Linnemann verwies auf die Unions-Fraktionssitzung am Dienstag, in der klar werde, ob es genug Stimmen gebe. Eine Verschiebung der am Freitag folgenden namentlichen Abstimmung im Bundestag schloss er aber aus. Linnemann wollte nicht spekulieren, was die Konsequenz sein könnte, wenn die Abstimmung scheitert. Die SPD hatte zuvor auf Koalitionstreue gepocht.

„Wir können stabil nur eine Regierung führen, wenn am Ende auch in den Fraktionen ein gewisses Maß an Disziplin geübt wird“, mahnte Fraktionsvize Middelberg.

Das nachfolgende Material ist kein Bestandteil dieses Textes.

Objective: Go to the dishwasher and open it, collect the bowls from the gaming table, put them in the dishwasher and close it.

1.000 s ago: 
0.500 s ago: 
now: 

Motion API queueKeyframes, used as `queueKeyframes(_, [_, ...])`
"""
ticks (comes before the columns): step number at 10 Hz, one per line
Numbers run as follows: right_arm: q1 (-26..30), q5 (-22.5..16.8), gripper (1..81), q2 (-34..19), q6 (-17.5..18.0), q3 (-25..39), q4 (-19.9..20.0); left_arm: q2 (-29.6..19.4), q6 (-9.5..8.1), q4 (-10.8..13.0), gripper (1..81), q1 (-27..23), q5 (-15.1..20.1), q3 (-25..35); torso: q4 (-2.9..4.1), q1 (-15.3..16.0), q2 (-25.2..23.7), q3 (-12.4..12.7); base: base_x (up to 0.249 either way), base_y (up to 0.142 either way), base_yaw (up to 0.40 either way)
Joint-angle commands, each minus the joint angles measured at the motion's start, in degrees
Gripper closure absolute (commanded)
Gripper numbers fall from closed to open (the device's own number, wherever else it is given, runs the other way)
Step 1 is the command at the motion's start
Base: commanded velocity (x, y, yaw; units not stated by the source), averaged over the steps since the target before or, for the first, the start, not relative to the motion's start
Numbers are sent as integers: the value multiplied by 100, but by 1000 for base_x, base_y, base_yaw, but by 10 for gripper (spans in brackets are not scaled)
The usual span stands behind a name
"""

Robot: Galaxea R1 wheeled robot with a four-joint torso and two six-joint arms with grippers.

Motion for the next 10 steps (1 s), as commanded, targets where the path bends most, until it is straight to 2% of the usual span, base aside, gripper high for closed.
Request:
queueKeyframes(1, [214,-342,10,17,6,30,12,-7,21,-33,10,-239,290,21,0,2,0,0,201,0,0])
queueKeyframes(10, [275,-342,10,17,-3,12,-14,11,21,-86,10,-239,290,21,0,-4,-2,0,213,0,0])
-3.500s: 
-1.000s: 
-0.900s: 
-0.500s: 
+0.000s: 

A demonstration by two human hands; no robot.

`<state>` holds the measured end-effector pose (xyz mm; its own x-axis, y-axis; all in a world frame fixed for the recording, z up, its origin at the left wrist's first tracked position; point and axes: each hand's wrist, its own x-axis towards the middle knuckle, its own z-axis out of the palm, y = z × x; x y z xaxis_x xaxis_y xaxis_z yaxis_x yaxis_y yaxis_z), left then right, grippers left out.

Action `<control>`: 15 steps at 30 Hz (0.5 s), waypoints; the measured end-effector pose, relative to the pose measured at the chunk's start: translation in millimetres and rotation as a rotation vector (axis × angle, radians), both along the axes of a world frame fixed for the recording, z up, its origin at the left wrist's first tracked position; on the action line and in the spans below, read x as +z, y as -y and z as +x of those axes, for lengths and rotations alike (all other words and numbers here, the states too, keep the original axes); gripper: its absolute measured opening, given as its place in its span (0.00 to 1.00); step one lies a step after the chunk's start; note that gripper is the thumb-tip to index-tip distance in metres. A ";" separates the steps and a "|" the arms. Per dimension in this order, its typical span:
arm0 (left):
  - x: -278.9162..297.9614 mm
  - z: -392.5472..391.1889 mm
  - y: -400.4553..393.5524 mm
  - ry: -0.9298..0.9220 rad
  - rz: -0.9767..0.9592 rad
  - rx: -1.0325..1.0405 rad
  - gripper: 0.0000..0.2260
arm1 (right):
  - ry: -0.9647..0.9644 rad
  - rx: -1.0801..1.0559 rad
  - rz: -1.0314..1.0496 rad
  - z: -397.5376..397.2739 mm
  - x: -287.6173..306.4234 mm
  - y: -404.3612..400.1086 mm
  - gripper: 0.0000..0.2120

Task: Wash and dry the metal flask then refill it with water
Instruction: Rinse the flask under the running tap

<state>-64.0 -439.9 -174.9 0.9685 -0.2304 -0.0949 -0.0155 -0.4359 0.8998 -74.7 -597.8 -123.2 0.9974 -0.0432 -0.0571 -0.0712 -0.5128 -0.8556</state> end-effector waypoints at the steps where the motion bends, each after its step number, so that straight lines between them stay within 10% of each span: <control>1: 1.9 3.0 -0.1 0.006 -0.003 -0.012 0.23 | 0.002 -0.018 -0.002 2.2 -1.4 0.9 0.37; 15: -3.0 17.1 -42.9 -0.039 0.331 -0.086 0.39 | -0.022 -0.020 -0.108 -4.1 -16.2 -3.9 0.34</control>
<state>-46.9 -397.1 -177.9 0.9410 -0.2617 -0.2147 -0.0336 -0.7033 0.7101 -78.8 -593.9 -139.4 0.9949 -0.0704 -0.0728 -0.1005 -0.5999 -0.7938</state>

„Wir können keine Regierungskrise in Deutschland gebrauchen“, sagte der CDU-Außenpolitiker Jürgen Hardt den Sendern RTL/ntv. Es komme auf Deutschland als Stabilitätsanker in Europa an. „Das sollte natürlich auch jeder – in allen demokratischen Fraktionen – im Hinterkopf haben.“

Renten-Gesamtpaket steht auf dem Spiel

Die Spitzen der drei Regierungsparteien wollen eine Zustimmung, weil das von der SPD gewünschte Haltelinien-Gesetz nur ein Teil eines Rentenpakets ist. Die CSU will darin die weitere Erhöhung der Mütterrente durchsetzen, die CDU die Aktivrente für freiwilliges Arbeiten über das gesetzliche Renteneintrittsalter hinaus sowie eine sogenannte Frühstartrente für den Aufbau einer kapitalgedeckten Altersversorgung.

Linnemann verwies wie zuvor CDU-Chef Merz und Unionsfraktionschef Jens Spahn darauf, dass 2026 dann ohnehin eine große Rentenreform kommen müsse. Es gebe dabei „null Komma null Vorfestlegungen“, sagte Linnemann. Man wolle erreichen, dass die Rentenkommission völlig frei agieren könne und keine Denkverbote habe. Danach müsse die Koalition zeigen, ob sie den Mut habe, umfassende Reformen auch zu beschließen. Er rechne aber damit, weil es keine Alternative gebe.

Die Junge Gruppe glaubt aber nicht an die Zusage einer grundsätzlichen Strukturreform, weil sie der SPD Reformunwillen vorwirft. „Die Wahrscheinlichkeit einer großen Rentenreform, die genau die Kosten unter Kontrolle bringen wird, auf die der Koalitionspartner jetzt besteht, ist gering“, heißt es in der Erklärung.